Автор прощался с Россией таким примерно манером: прощай, страна, где духовность измеряется квадратными километрами! Я хотел написать ему, что духовность нигде, и в России в том числе, не измеряется материальными параметрами, но, напротив, умением пренебречь материальным ради каких-то прекрасных грез, однако сразу же представил его ответ: «Но это же шутка!»; потом представил свой ответ: «Как бы вам понравилась такая шутка: здравствуй, страна, где духовность измеряют шекелями?» – и понял, что сам принимаю столкновение интересов за столкновение мнений. И смолчал – шутки над русской духовностью задевают все-таки немногих. А вот когда он назвал жизнь в Советском Союзе жизнью в страхе и убожестве, мне уже захотелось защитить и тех моих соотечественников, чья жизнь и прежде, и теперь представляется мне красивой и значительной. Однако вступаться за русских перед евреем означало бы навлечь на себя подозрение в прислуживании «хозяевам страны» пришлось писать исключительно о себе: я не помню ни одного дня в своей жизни, проведенного в страхе и убожестве; в отчаянии – да, бывало, и не раз, в убожестве – никогда. Так что не будем обобщать. (Не лучше ль на себя оборотиться? Не лучше: кающийся интеллигент сменился интеллигентом бичующим.)

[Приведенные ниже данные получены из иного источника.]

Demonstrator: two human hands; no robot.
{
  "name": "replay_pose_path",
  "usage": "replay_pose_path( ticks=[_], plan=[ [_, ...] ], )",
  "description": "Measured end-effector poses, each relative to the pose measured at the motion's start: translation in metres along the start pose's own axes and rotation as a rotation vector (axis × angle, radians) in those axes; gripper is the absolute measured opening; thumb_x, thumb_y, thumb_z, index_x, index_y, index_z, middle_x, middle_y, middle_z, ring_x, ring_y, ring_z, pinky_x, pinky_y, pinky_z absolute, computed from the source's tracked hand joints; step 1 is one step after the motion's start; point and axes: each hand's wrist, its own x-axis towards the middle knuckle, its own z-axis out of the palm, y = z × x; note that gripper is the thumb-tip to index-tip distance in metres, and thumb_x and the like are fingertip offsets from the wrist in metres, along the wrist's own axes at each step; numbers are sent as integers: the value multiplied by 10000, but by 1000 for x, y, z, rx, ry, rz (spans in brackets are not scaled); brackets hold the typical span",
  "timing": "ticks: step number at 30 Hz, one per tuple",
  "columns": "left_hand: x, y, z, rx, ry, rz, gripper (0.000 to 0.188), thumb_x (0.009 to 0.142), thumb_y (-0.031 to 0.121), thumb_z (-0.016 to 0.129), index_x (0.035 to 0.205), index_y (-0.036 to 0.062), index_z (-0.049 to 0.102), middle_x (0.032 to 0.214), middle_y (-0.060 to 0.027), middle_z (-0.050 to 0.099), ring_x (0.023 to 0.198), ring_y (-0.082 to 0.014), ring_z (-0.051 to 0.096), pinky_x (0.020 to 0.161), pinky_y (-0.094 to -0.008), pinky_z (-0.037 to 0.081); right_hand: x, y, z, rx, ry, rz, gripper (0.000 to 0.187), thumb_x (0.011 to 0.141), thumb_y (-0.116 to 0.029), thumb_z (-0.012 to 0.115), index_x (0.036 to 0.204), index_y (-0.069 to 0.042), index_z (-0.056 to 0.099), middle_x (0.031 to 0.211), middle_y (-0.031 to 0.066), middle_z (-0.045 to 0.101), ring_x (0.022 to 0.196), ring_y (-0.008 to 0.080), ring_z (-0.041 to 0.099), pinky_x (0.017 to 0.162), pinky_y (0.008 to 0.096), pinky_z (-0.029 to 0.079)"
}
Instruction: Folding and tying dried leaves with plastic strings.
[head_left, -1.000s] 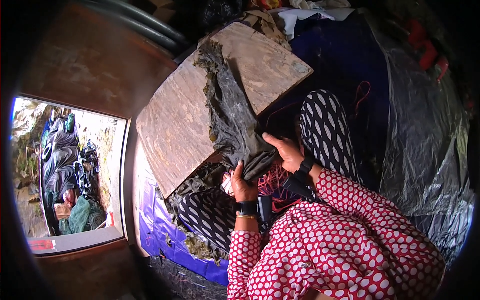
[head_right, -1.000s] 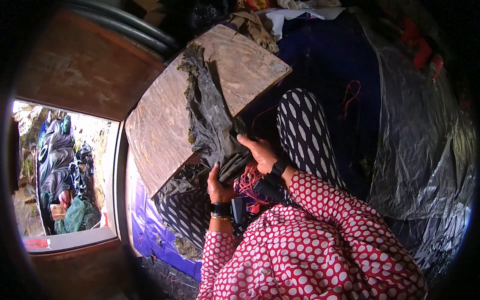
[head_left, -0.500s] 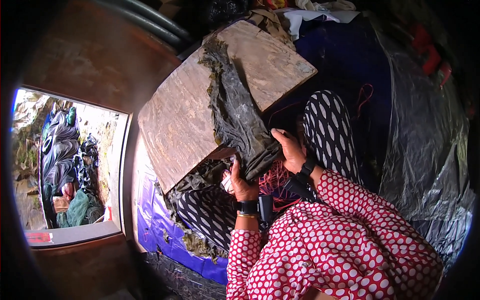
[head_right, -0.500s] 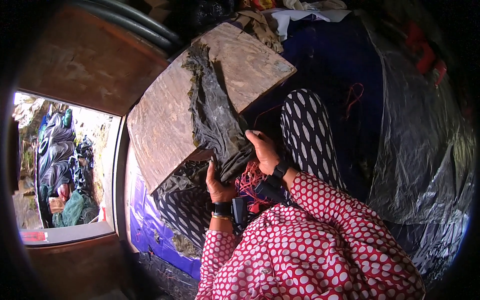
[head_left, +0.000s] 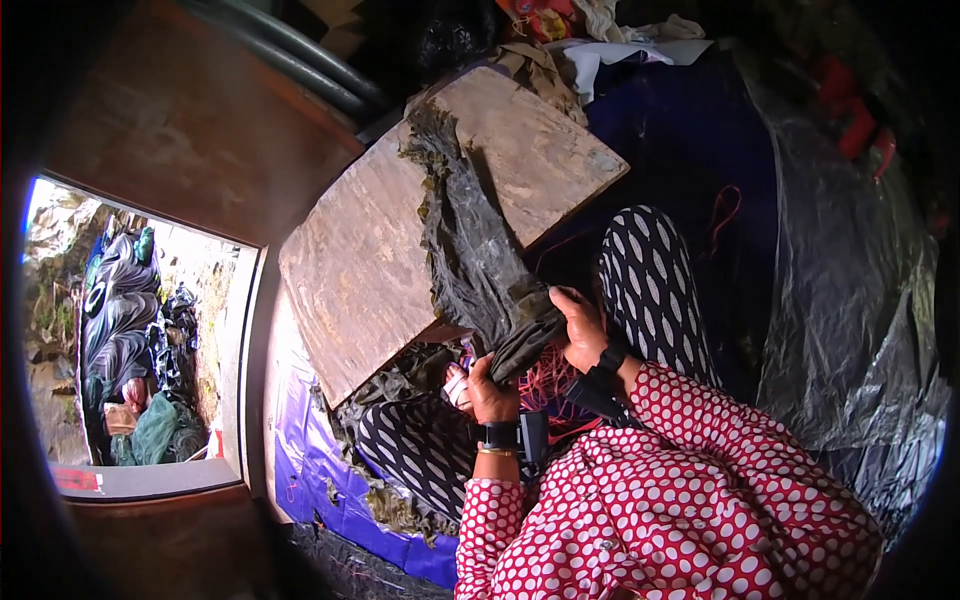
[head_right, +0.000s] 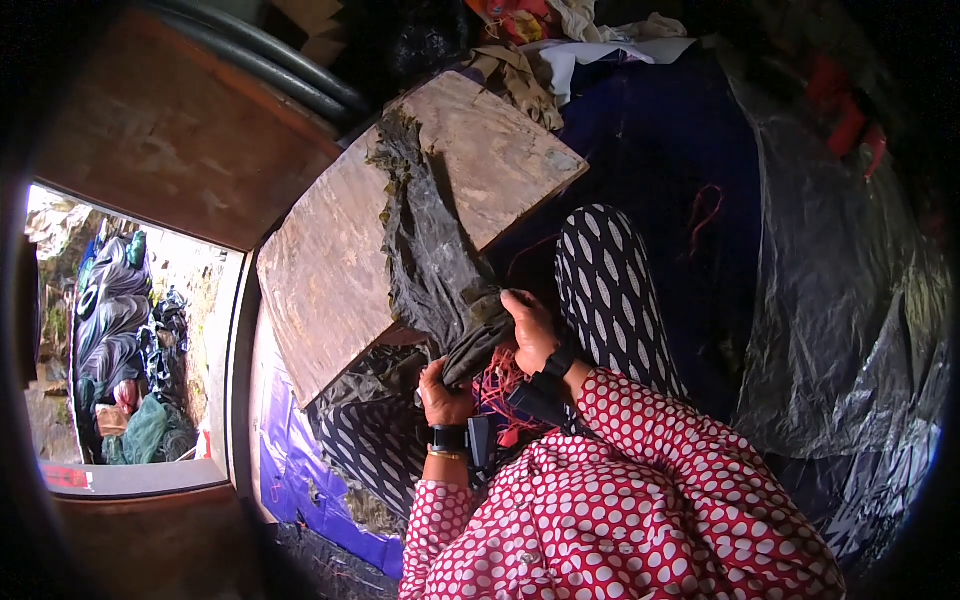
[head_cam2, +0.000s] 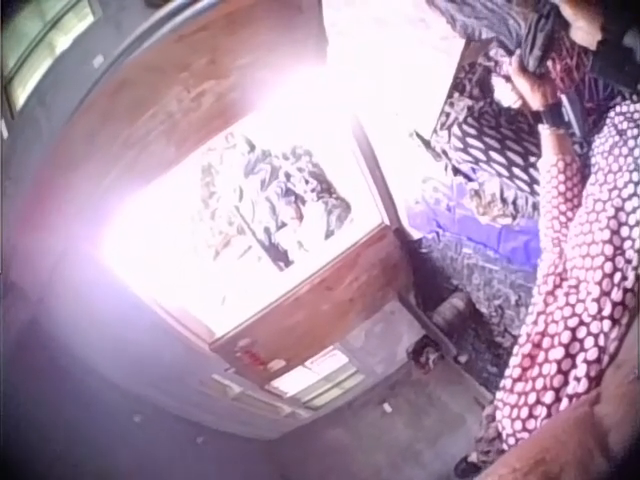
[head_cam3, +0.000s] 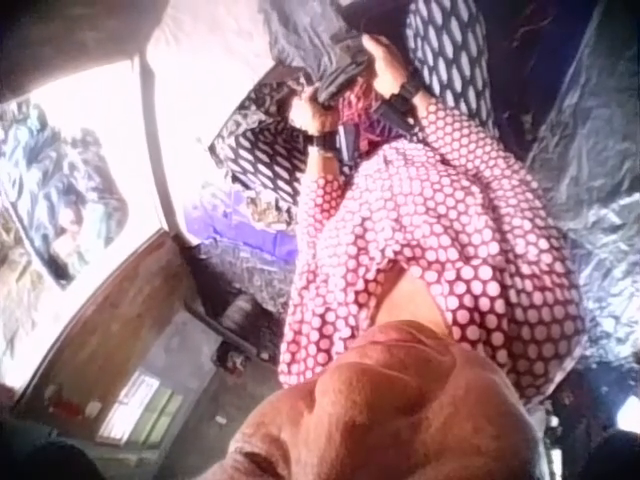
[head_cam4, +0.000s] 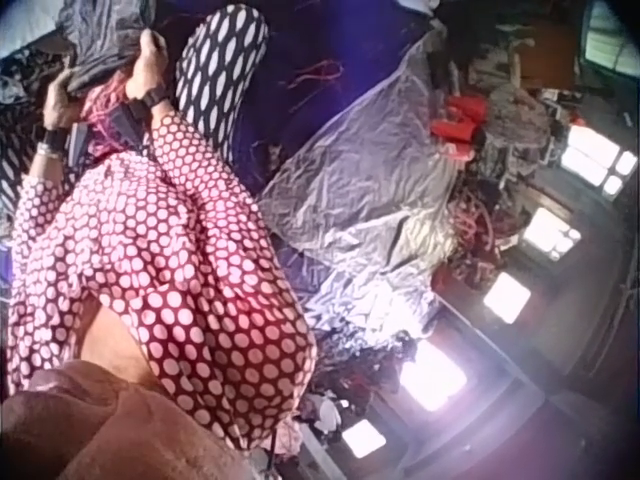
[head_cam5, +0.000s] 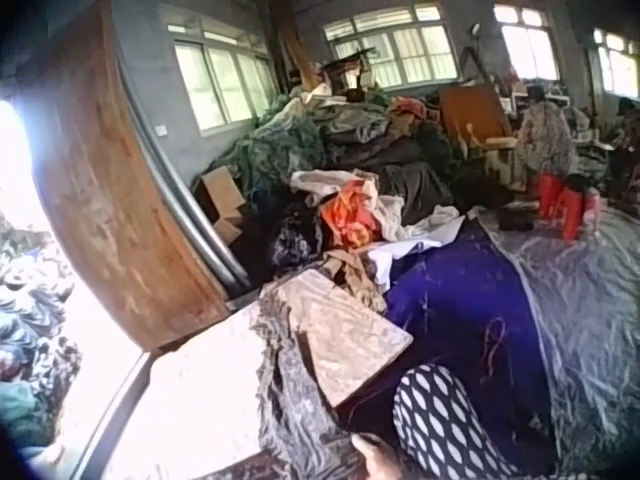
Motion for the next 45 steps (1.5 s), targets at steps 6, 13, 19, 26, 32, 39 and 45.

Милейший автор и ответил милейшим образом: я же пишу только о себе, а если у вас было иначе, пожалуйста, поделитесь опытом. Я не стал придираться, что сам он в своей повести отнюдь не выглядит перепуганным и убогим, скорее, наоборот, смелым и находчивым, – я попытался и впрямь задуматься, как же мне самому-то в советское время удавалось выстраивать экзистенциальную защиту? Впрочем, кто я такой, чтобы приводить себя в пример, может быть, я настолько жалкая и ничтожная личность, что даже и не осознавал своей забитости и убожества, – я ведь и сейчас такой раб и трус, что плохую страну, где меня не убивают, предпочитаю хорошей, где надо мной и моей семьей висит на глазах тяжелеющий дамоклов меч, и более того, плохую страну, где востребованы мои дарования, предпочитаю хорошей, где я пустое место, лузер, не владеющий языком хозяев. Так что обо мне пока забудем. Но, скажем, мараны, тайно исповедовавшие иудаизм, невзирая на смертельную опасность для себя и своих семей, – они были трусами и приспособленцами или героями? Или мои родители, над которыми после отцовской лагерной пятилетки годами висела возможность повторного ареста, – теперь-то я понимаю, в каком напряжении они жили, но напряжение и страх – разные вещи, они всегда оставались жизнерадостными, увлеченными и уважаемыми людьми, и все их друзья были таковы же. Бывшие зэки и ссыльные, загнанные в наш утопающий в щебенке шахтерский поселок среди казахстанского мелкосопочника, были настолько образованнее и красивее местного начальства, что я невольно воспринимал их как некий тайный орден и гордился, что я хотя бы через отца тоже к нему принадлежу. А уж выглядели они ничуть не более запуганными, чем шахтерская и шоферская братия, которая могла кого угодно послать куда угодно, – горстка начальства в шляпах и «польтах» без крайней нужды и не приближалась к народным массам в «куфайках» и кепках. Собственно, только начальники у нас и казались запуганными – неумеренно озабоченными, надутыми… А вчерашние ссыльные скорее отличались обостренным чувством собственного достоинства – оно и служило экзистенциальной защитой, помогавшей им выстоять в обрушившейся на них беде.
И впоследствии, когда государство обращалось ко мне недобрым своим ликом, необходимость устоять я воспринимал еще и как долг перед своим орденом и, если мне это удавалось, ощущал гордость, а не страх. Так что чувства всех Мосек мне более чем понятны: вступая в противостояние с государством или народом, ты и сам вырастаешь до масштабов государства и народа. Только в своих глазах, разумеется, – противники тебя как не замечали, так и не будут замечать, даже если приставят к тебе какого-нибудь попку с берданкой. И мои невольные учителя, все эти аристократические парии, – этот малый народ на склоки с попками никогда не разменивался, они, как и мараны, стремились сберечь угли своей веры и передать их детям, а заодно и всем, кому удастся (вот это были настоящие миссионеры). Они слишком хорошо знали себе цену, чтобы тратиться на стычки с конвойными. И все их дети выросли порядочными, образованными, а потому и антисоветски настроенными людьми. Мне тоже как-то само собой было ясно, что мой долг не растранжирить, а сберечь и приумножить переданное мне наследие, и для этого прежде всего требовалось вступить в борьбу с тиранией собственного невежества.